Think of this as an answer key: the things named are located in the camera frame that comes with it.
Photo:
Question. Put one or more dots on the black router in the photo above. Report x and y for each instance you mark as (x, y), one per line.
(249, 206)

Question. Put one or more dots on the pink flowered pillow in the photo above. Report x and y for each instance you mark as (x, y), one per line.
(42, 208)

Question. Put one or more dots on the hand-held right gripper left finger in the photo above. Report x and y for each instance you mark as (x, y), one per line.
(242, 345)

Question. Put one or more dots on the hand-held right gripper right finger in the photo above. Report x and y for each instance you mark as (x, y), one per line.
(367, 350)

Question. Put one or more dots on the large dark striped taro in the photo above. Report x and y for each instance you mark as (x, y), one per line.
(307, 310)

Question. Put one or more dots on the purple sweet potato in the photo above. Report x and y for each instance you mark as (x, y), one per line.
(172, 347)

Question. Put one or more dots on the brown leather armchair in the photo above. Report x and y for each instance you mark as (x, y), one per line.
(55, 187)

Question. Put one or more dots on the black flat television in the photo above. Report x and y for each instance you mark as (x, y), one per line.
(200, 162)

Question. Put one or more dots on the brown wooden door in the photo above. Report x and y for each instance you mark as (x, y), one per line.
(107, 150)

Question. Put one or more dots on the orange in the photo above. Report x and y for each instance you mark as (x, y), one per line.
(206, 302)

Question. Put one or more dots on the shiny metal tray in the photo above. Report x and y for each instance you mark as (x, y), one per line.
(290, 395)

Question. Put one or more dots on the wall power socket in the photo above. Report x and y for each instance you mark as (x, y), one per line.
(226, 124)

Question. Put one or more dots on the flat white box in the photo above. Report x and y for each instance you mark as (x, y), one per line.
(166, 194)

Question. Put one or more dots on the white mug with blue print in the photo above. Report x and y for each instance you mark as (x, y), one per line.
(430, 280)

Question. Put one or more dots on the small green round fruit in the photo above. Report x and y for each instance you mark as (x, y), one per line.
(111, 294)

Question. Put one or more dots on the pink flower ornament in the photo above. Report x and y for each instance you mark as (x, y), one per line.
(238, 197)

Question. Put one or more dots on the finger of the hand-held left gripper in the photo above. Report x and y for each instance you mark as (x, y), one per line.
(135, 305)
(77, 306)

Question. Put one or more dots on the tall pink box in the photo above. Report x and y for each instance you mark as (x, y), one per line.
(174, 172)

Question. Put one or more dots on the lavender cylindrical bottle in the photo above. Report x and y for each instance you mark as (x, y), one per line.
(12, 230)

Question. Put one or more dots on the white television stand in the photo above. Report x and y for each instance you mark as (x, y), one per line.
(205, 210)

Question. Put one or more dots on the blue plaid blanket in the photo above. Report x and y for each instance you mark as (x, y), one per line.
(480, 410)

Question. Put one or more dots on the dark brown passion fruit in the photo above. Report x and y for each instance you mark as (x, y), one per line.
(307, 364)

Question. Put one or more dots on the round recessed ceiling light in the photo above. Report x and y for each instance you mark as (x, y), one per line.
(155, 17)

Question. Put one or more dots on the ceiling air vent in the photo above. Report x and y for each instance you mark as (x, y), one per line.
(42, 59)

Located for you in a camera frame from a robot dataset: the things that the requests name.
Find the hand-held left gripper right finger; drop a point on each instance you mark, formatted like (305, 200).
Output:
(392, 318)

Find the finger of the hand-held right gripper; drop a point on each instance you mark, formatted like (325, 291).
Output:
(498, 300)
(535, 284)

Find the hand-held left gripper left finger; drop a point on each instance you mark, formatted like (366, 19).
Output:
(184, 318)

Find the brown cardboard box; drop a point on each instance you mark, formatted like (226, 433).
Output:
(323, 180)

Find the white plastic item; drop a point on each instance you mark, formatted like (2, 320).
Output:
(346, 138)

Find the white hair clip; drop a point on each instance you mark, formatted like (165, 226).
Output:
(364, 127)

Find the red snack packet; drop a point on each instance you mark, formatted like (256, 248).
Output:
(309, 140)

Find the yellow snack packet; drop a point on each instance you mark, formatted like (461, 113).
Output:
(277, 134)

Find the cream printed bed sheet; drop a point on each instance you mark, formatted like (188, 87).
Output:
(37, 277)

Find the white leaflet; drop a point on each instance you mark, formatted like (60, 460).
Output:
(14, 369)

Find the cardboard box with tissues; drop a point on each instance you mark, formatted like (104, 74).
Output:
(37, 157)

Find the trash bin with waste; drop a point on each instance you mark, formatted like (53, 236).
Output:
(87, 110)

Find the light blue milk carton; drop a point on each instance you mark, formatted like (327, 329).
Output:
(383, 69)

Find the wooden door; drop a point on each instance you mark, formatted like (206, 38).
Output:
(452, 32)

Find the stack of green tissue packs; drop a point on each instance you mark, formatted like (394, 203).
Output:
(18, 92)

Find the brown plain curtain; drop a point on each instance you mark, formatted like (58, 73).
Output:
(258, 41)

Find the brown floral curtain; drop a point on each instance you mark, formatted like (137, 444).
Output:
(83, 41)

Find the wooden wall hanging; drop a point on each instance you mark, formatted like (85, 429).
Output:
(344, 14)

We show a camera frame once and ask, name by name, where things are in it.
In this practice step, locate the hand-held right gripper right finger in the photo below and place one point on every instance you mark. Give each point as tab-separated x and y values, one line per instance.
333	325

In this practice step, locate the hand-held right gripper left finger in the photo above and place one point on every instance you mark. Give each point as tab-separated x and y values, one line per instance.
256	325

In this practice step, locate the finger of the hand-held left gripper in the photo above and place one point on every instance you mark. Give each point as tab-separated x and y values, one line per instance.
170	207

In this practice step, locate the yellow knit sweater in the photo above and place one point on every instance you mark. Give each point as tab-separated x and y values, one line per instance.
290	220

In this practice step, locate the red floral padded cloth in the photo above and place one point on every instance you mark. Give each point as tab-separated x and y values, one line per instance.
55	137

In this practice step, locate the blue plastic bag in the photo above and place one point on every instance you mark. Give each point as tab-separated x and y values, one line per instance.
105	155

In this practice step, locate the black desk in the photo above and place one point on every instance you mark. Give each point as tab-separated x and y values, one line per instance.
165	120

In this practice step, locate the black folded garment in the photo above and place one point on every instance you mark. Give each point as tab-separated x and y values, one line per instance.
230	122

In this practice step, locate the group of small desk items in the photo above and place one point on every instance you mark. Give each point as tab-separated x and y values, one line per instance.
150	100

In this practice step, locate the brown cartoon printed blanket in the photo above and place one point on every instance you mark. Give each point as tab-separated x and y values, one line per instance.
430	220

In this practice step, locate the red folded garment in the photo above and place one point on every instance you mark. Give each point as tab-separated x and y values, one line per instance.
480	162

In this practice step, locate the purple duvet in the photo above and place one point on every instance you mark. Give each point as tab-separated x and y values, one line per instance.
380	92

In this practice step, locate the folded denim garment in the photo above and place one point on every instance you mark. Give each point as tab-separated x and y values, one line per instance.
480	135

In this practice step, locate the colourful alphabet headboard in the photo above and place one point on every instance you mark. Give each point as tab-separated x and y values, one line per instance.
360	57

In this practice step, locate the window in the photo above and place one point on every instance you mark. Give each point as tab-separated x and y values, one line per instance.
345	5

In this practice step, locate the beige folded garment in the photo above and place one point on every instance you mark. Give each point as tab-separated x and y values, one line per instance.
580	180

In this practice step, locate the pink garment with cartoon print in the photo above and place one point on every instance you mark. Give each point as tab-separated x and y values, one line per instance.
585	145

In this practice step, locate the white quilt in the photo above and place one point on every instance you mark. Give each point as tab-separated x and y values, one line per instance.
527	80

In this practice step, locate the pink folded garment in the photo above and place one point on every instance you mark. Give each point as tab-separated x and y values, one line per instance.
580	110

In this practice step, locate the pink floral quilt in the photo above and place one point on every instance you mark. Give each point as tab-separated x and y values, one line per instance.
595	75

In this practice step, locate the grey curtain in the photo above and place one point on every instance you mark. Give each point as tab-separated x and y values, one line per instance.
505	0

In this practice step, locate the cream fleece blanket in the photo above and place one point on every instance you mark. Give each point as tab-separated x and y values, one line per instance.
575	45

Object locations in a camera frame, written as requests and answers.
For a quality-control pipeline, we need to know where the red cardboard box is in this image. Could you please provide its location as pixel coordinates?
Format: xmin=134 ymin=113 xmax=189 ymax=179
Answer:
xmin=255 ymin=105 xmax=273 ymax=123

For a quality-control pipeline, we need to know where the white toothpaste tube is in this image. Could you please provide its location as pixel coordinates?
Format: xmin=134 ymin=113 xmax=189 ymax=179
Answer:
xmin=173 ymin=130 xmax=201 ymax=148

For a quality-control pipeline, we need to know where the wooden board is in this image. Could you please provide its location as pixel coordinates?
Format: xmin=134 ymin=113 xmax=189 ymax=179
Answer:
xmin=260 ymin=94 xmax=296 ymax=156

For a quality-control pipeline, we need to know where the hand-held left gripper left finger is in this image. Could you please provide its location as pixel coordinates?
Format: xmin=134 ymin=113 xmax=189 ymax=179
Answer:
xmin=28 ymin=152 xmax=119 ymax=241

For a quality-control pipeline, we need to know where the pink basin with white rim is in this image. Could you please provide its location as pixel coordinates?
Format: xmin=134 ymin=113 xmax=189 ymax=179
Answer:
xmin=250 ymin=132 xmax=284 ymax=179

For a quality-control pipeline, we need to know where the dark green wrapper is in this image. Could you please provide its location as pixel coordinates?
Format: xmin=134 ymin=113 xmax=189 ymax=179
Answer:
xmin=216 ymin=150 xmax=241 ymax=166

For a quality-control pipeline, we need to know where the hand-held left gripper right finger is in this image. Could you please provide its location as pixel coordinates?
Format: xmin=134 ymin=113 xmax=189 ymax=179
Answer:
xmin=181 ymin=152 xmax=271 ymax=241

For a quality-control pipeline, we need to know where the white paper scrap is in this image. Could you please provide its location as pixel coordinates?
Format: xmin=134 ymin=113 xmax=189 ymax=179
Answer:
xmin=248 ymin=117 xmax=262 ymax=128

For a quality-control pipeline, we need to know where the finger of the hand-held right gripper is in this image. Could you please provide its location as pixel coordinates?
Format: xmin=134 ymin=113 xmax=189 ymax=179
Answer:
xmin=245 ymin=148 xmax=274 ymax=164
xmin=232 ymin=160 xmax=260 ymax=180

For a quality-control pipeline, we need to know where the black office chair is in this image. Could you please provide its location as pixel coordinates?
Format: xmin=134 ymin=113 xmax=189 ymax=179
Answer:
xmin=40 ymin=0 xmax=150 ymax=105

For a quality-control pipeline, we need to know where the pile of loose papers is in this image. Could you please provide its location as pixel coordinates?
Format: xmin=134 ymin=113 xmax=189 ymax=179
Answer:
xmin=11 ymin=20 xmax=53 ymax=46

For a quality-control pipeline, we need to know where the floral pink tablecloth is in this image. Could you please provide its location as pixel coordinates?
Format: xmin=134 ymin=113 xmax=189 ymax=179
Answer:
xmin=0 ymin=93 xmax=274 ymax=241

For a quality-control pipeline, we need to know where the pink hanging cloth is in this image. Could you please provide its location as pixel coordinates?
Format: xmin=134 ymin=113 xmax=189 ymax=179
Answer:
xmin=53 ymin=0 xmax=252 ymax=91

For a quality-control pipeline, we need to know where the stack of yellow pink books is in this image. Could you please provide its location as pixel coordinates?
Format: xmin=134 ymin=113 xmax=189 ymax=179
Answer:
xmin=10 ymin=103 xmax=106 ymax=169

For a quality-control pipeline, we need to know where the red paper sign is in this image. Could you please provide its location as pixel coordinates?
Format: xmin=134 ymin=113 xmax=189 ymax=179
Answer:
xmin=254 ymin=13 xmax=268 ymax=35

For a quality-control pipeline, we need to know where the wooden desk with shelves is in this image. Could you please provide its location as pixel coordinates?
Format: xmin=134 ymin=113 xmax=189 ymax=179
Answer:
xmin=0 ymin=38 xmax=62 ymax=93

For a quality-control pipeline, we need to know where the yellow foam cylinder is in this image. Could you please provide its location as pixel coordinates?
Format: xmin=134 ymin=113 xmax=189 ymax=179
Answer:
_ _ _ _ _ _ _
From the records, copy every line that has the string "stack" in it.

WRITTEN RESPONSE ->
Find the stack of green tissue packs; drop a point on each instance you mark, formatted like (394, 203).
For a quality-control pipeline, we need to know where the stack of yellow pink books is in this image. Could you please provide its location as pixel coordinates?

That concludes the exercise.